Now recall we would like to use this matrix to solve for \(\mathbf{u}\):
which means \(\mathbf{K}\) should be invertible.
In the block below, try to directly invert \(\mathbf{K}\) using np.linalg.inv(). You can also try to multiply \(\mathbf{K}^{-1}\) by a force vector, say one containing some small Gaussian noise:
Task 1: Invert the matrix
Complete the code block below to invert \(\mathbf{K}\) and solve \(\mathbf{Ku}=\mathbf{f}\) with a random force vector with small numbers.
What do you observe for the values in \(\mathbf{K}^{-1}\) and \(\mathbf{u}\)?
from kmatrix import K
# try to invert K here
random_f = np.random.normal(scale=0.1,size=8)
# try to solve for u here
Introducing constraints#
There is clearly something missing in the model above. The huge matrix entries in \(\mathbf{K}^{-1}\) are a telltale sign of an (almost) singular matrix. This also makes physical sense: For now, this is a Q4 element floating in space. In order for a unique equilibrium to exist for any external force, we have to introduce supports.
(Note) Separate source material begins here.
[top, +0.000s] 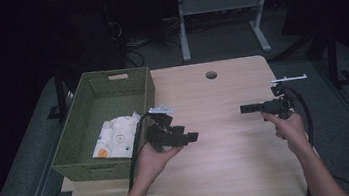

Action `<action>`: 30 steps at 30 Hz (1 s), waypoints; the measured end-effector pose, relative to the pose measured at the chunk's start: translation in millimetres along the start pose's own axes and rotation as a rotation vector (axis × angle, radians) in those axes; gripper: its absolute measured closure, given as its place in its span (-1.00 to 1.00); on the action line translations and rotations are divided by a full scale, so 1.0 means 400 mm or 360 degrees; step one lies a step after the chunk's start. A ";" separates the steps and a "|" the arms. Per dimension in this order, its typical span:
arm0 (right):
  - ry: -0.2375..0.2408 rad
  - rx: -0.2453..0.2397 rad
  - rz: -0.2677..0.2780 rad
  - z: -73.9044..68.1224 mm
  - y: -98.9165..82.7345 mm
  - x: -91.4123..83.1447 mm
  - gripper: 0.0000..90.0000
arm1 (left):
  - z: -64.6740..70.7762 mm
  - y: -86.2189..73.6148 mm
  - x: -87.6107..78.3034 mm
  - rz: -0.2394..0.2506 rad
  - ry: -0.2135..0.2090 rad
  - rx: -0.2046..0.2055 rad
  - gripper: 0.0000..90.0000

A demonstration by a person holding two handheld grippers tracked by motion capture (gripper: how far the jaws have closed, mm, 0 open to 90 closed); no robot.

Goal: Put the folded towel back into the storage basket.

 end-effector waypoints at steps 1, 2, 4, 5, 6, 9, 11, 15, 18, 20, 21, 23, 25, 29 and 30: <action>-0.0006 0.0004 0.0000 0.007 -0.008 -0.005 -0.22 | 0.001 -0.004 0.001 -0.0005 0.0003 0.0005 -0.21; -0.0007 0.0009 -0.0001 0.009 -0.011 -0.007 -0.22 | 0.002 -0.006 0.003 -0.0003 0.0002 0.0002 -0.21; -0.0004 0.0015 0.0001 0.013 -0.015 -0.010 -0.22 | 0.005 -0.010 0.005 0.0000 -0.0003 -0.0003 -0.21; -0.0009 0.0025 0.0002 0.017 -0.021 -0.013 -0.22 | 0.006 -0.013 0.007 -0.0004 -0.0002 0.0000 -0.21; -0.0005 0.0028 -0.0001 0.019 -0.024 -0.015 -0.23 | 0.007 -0.015 0.009 -0.0005 -0.0001 0.0003 -0.21; -0.0007 0.0033 0.0003 0.024 -0.032 -0.021 -0.23 | 0.011 -0.021 0.014 -0.0006 0.0000 0.0000 -0.21; -0.0008 0.0032 0.0008 0.027 -0.038 -0.025 -0.23 | 0.013 -0.025 0.016 -0.0003 -0.0006 -0.0004 -0.21; -0.0010 0.0037 0.0012 0.033 -0.052 -0.035 -0.24 | 0.019 -0.032 0.021 -0.0008 -0.0010 0.0007 -0.22; -0.0016 0.0038 0.0013 0.034 -0.059 -0.039 -0.24 | 0.021 -0.039 0.024 -0.0010 -0.0001 0.0011 -0.22; -0.0017 0.0041 0.0015 0.036 -0.069 -0.047 -0.24 | 0.021 -0.046 0.026 -0.0008 -0.0004 0.0004 -0.22; -0.0019 0.0042 0.0017 0.037 -0.073 -0.049 -0.25 | 0.021 -0.049 0.027 -0.0010 -0.0004 0.0001 -0.22; -0.0033 0.0047 0.0018 0.041 -0.082 -0.055 -0.25 | 0.021 -0.053 0.027 -0.0012 -0.0007 0.0005 -0.22; -0.0036 0.0046 0.0016 0.043 -0.086 -0.058 -0.25 | 0.022 -0.061 0.030 -0.0016 -0.0009 -0.0004 -0.22; -0.0037 0.0048 0.0018 0.049 -0.108 -0.070 -0.25 | 0.024 -0.079 0.037 -0.0026 -0.0017 -0.0011 -0.22; -0.0036 0.0053 0.0022 0.050 -0.115 -0.074 -0.25 | 0.024 -0.080 0.038 -0.0027 -0.0017 -0.0012 -0.22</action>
Point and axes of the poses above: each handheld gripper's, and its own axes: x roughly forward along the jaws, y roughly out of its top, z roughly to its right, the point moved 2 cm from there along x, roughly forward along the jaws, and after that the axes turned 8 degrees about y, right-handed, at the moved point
To demonstrate how Dirichlet boundary conditions are applied in pyJive, we copy here parts of the Constrainer class that can be found in utils/constrainer.py:
class Constrainer:
def __init__(self):
self._dofs = []
self._vals = []
def add_constraint(self, dof, val):
self._dofs.append(dof)
self._vals.append(val)
def constrain(self, k, f):
kc = np.copy(k)
fc = np.copy(f)
for dof, val in zip(self._dofs, self._vals):
for i in range(kc.shape[0]):
if i == dof:
fc[i] = val
else:
fc[i] -= kc[i, dof] * val
kc[:, dof] = kc[dof, :] = 0.0
kc[dof, dof] = 1.0
return kc, fc
We now use the Constrainer to apply our BCs.
For assembling the element stiffness matrix \(\mathbf{K}\), we implicitly assumed the following DOF order:
That means our constraints look like:
Node |
Direction |
DOF index |
Value |
|---|---|---|---|
1 |
\(x\) |
0 |
0 |
1 |
\(y\) |
1 |
0 |
2 |
\(x\) |
2 |
1 |
2 |
\(y\) |
3 |
0 |
3 |
\(x\) |
4 |
1 |
4 |
\(x\) |
6 |
0 |
In the full code, we do not need to manually keep track of DOF indices. This bookkeeping is taken care of by the DofSpace class, and to retrieve a DOF index we only need to know the node index and the DOF direction.
For simplicity, we do it manually here.
Task 2: Constrain the problem
Use the code block below to tell the constrainer class what constraints are there for this problem
Run the following blocks to construct and inspect the constrained stiffness matrix and force vector
con = Constrainer()
# ...
# con.add_constraint(???,???)
# ...
The constrainer instance is now ready to give us the constrained matrix:
f = np.zeros(8)
Kc, fc = con.constrain(K, f)
We can take a look inside:
print('Constrained matrix\n',Kc)
print('Constrained force\n',fc)
Or have a qualitative look by plotting them:
fig = plt.figure(constrained_layout=True)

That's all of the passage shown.